Michael A. Kipp, an assistant professor of earth and climate science at Duke University, co-authored a study measuring oxygen loss in oceans leading to marine species extinction 183 million years ago. “This event, and events like it, are the best analogs we have in Earth’s past for what is to come in the next decades and centuries,” he said.
During the Jurassic Period, extensive volcanic activity in what is now South Africa released approximately 20,500 gigatons of carbon dioxide (CO2) over 500,000 years, heating the oceans and causing significant oxygen depletion. The result was a mass extinction of Jurassic marine species due to suffocation from the lack of oxygen.
“It’s an analog, but not a perfect one, to predict what will happen to future oxygen loss in oceans from human-made carbon emissions, and the impact that loss will have on marine ecosystems and biodiversity,” said co-author Mariano Remirez, an assistant research professor at George Mason University.
By examining limestone sediment that carries chemicals dating back to the time of the volcanic activity, researchers were able to estimate changes in ancient ocean oxygen levels. At one point, oxygen was completely depleted in up to 8% of the ancient global seafloor, an area roughly three times the size of the United States.
Since the Industrial Revolution, human activity has released CO2 emissions equivalent to 12% of what was released during the Jurassic volcanism. However, Kipp notes that today’s rapid rate of atmospheric CO2 release is unprecedented, making it difficult to predict when another mass extinction might occur or its severity.
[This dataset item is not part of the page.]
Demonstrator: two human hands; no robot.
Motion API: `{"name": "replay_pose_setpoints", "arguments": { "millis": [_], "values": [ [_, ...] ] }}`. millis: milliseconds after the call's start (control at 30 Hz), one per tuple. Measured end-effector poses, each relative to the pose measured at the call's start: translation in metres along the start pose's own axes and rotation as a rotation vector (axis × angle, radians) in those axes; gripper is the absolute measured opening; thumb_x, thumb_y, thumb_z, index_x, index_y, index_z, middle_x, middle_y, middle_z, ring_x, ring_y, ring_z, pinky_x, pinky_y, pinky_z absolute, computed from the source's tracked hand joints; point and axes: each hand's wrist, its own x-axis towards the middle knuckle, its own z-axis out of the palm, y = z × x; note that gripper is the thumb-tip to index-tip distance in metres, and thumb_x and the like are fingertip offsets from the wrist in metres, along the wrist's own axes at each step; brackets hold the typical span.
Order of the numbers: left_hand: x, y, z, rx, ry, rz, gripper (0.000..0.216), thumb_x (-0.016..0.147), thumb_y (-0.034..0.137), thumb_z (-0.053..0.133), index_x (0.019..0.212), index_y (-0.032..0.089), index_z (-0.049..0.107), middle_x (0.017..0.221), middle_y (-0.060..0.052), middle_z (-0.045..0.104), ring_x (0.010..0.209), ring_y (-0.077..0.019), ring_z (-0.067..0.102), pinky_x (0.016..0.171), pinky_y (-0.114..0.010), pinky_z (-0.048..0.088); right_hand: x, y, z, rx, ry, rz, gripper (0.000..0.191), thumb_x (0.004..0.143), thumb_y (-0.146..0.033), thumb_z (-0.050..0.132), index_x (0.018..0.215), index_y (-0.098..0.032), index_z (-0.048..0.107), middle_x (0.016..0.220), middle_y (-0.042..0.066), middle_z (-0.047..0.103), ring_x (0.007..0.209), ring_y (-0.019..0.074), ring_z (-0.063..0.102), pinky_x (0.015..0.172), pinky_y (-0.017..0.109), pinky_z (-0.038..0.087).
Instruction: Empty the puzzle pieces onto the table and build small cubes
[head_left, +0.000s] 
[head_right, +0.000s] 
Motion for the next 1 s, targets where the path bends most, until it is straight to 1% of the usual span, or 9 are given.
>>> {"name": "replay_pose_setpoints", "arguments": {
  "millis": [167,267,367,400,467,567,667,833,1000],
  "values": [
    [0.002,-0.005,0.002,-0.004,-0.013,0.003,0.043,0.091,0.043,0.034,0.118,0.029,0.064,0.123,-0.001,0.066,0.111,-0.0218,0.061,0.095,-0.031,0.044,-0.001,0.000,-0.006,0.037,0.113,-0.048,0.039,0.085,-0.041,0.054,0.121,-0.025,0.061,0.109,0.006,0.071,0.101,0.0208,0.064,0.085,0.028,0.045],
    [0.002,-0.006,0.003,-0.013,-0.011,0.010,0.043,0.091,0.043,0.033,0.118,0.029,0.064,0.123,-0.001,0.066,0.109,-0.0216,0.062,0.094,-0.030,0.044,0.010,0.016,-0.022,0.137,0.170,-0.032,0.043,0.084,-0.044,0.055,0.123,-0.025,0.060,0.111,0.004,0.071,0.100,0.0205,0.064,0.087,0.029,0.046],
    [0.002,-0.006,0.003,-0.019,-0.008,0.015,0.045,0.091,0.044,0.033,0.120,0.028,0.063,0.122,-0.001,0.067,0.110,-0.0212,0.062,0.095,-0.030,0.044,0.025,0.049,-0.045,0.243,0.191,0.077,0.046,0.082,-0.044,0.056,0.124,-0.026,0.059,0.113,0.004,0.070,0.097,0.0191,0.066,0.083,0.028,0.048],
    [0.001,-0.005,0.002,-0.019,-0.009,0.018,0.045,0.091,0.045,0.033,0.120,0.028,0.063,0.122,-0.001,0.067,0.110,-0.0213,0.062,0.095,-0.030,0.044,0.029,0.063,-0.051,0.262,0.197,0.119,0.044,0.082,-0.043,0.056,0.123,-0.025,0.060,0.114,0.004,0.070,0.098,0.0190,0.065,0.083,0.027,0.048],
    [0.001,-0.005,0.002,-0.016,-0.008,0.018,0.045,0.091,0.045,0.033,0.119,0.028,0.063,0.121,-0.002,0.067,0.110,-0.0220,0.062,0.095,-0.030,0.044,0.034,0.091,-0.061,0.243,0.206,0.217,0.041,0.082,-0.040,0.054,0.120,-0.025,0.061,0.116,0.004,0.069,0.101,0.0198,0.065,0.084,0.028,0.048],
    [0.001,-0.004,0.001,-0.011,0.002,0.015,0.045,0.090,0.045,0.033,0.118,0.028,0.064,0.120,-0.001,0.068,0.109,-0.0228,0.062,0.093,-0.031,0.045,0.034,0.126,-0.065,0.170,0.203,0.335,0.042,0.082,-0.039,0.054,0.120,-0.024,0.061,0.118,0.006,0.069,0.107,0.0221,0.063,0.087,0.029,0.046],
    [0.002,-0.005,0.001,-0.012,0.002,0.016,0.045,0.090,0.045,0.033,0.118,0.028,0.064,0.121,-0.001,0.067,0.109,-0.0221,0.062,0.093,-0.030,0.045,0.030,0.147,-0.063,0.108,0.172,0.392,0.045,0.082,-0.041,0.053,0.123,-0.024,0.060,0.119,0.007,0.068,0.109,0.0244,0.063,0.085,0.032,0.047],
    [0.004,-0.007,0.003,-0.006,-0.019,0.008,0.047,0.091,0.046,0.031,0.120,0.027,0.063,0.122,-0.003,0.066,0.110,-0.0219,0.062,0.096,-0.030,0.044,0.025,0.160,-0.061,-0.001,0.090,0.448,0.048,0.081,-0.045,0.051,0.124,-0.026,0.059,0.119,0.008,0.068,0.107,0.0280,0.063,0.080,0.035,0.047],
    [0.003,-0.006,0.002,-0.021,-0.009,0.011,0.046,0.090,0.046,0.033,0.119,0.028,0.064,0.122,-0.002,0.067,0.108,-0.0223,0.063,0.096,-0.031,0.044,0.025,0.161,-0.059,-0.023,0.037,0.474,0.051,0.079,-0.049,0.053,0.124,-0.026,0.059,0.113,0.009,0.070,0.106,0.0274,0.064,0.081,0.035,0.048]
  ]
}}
“We just don’t have anything this severe,” Kipp said. “We go to the most rapid CO2-emitting events we can in history, and they’re still not rapid enough to be a perfect comparison to what we’re going through today. We’re perturbing the system faster than ever before.”
“We have at least quantified the marine oxygen loss during this event, which will help constrain our predictions of what will happen in the future,” he concluded.